In November 2025, Canada Post released a stamp honouring her as part of a series focusing on Canadian graphic novelists, and featuring an original drawing by her.

==Bibliography==
- Dirty Plotte (minicomic) (12 issues, 1988-1989
- Dirty Plotte (12 issues, Drawn and Quarterly, Jan. 1991–Aug. 1998)
- Lift Your Leg, My Fish is Dead! (Drawn and Quarterly, 1993) ISBN 978-0969670131
- My Most Secret Desire (Drawn and Quarterly, 1995) ISBN 9781896597027
- My New York Diary (Drawn and Quarterly, May 1999) ISBN 978-1896597225
- The Madame Paul Affair (Drawn and Quarterly, 2000) ISBN 978-1896597348 — also published in French (L'Association) and Spanish (Inrevés Edicions)

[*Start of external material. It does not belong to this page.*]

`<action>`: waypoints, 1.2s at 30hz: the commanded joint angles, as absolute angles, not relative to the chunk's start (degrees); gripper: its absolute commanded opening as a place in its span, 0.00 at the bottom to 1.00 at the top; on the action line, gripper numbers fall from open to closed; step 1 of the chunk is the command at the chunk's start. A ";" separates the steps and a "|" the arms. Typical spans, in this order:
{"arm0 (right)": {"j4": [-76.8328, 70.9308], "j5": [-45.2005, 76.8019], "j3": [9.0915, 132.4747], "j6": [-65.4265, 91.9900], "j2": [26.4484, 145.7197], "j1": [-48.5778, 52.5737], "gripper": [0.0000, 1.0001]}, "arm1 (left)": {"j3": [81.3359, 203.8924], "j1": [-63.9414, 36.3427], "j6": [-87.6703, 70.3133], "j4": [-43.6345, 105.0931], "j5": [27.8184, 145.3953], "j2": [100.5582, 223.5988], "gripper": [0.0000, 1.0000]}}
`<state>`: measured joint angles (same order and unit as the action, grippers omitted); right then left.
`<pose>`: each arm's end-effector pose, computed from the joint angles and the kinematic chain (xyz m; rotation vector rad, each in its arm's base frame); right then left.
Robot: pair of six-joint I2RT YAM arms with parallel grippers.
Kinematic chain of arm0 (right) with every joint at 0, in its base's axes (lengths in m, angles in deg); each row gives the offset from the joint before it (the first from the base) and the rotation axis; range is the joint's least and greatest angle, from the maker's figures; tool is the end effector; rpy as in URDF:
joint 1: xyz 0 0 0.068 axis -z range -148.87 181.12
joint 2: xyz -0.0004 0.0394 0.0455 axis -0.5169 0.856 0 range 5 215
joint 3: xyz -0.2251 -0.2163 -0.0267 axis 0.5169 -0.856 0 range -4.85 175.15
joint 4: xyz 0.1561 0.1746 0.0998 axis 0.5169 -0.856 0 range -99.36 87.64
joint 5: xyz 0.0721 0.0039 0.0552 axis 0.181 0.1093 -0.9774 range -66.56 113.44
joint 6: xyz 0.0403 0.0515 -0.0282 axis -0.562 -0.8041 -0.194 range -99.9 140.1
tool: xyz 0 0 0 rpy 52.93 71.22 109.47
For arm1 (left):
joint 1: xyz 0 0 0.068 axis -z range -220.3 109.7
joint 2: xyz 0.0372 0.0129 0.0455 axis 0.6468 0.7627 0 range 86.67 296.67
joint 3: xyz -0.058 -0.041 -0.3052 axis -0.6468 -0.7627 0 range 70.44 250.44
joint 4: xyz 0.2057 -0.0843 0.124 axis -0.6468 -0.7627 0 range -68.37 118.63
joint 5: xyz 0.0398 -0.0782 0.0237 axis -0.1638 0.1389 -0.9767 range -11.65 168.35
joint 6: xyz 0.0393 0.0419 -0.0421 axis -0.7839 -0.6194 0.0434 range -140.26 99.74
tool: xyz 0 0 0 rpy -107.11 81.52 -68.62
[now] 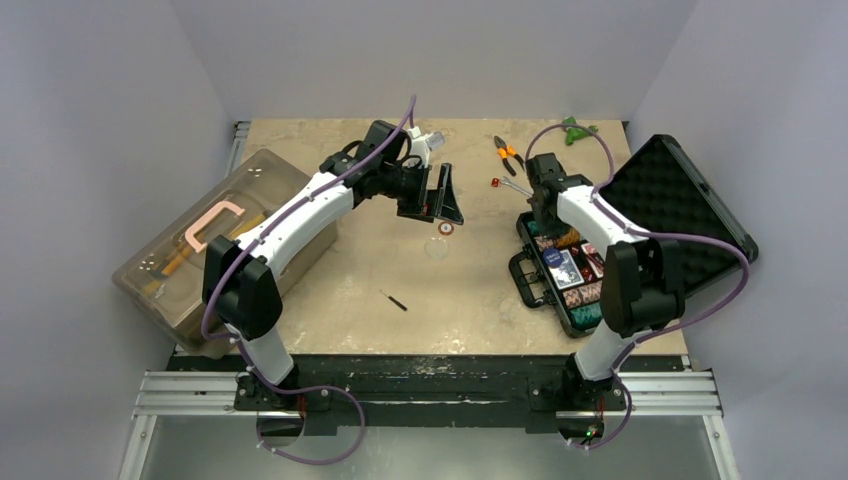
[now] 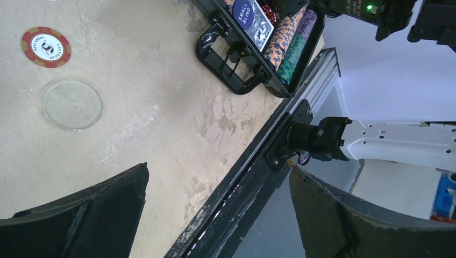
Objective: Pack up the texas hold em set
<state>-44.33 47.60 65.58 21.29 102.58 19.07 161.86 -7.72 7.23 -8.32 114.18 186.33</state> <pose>0.3420 0.0484 0.2424 -0.2053 2.6884 -0.5271 0.3191 -0.2447 0.3540 0.4433 2.4800 -1.2143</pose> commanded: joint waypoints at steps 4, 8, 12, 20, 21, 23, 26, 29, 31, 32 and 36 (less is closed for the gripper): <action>-42.95 44.69 66.44 21.82 99.05 19.17 0.00 | 162.95 -8.32 8.12 -5.89 116.18 186.96 0.99; -42.29 44.72 66.47 22.15 100.35 19.17 0.00 | 162.93 -8.32 8.04 -5.85 116.09 187.07 0.99; -42.18 45.11 66.69 22.38 101.31 19.17 0.00 | 162.99 -8.44 8.04 -5.85 116.10 187.04 0.99; -42.08 44.77 65.75 22.34 102.49 19.16 0.00 | 163.00 -8.57 8.21 -5.88 116.63 187.13 0.99; -42.01 44.65 65.71 22.32 102.62 19.17 0.00 | 163.07 -8.58 8.22 -5.91 116.71 187.13 0.99; -42.14 44.80 65.75 22.19 102.90 19.17 0.00 | 163.04 -8.70 8.28 -5.70 116.93 187.12 0.99; -42.34 45.95 65.96 21.97 103.02 19.17 0.04 | 162.97 -8.76 8.46 -5.64 117.25 187.31 0.99; -42.27 46.41 65.92 21.56 102.56 19.19 0.26 | 162.95 -8.77 8.57 -5.55 117.42 187.31 0.99; -42.38 45.88 66.05 21.27 102.01 19.17 0.33 | 162.99 -8.83 8.51 -5.54 117.41 187.31 0.99; -42.43 45.68 66.06 21.14 101.63 19.17 0.35 | 162.99 -8.78 8.56 -5.53 117.37 187.31 0.99; -41.82 45.20 65.62 20.60 99.41 19.17 0.39 | 162.87 -8.81 8.57 -5.39 117.54 187.31 0.99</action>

- Long Time Relationship (Drawn and Quarterly, 2001) ISBN 978-1896597478
- (with Benoît Chaput) Melek (2002)
- Ciboire de criss L'Association, 2004) ISBN 978-2909020631
- Journal (L'Association, 2004) ISBN 978-2844141514
- J comme Je: Essais d'autobiographie (Seuil French, 2006) ISBN 978-2020639361
- Elle Humour (Gingko Press, 2006) ISBN 978-1584232469
- Je suis un K (2006)
- 365 Days: A Diary by Julie Doucet (Drawn and Quarterly, 2007) ISBN 978-1897299159
- À l'école de l'amour (L'Oie de Cravan, 2007) ISBN 978-2922399462
- (with Michel Gondry) My New New York Diary (PictureBox, 2010) ISBN 978-0984589203
- Carpet Sweeper Tales (Drawn and Quarterly, 2016) ISBN 9781770462397
- Dirty Plotte: The Complete Julie Doucet (Drawn and Quarterly, 2018) ISBN 978-1770463233
- Time Zone J (Drawn and Quarterly, 2022) ISBN 978-1770464988
- Suicide Total (L'Association, 2022) ISBN 978-2844149428

== In popular culture ==
Doucet's name appears in the lyrics of the Le Tigre song "Hot Topic."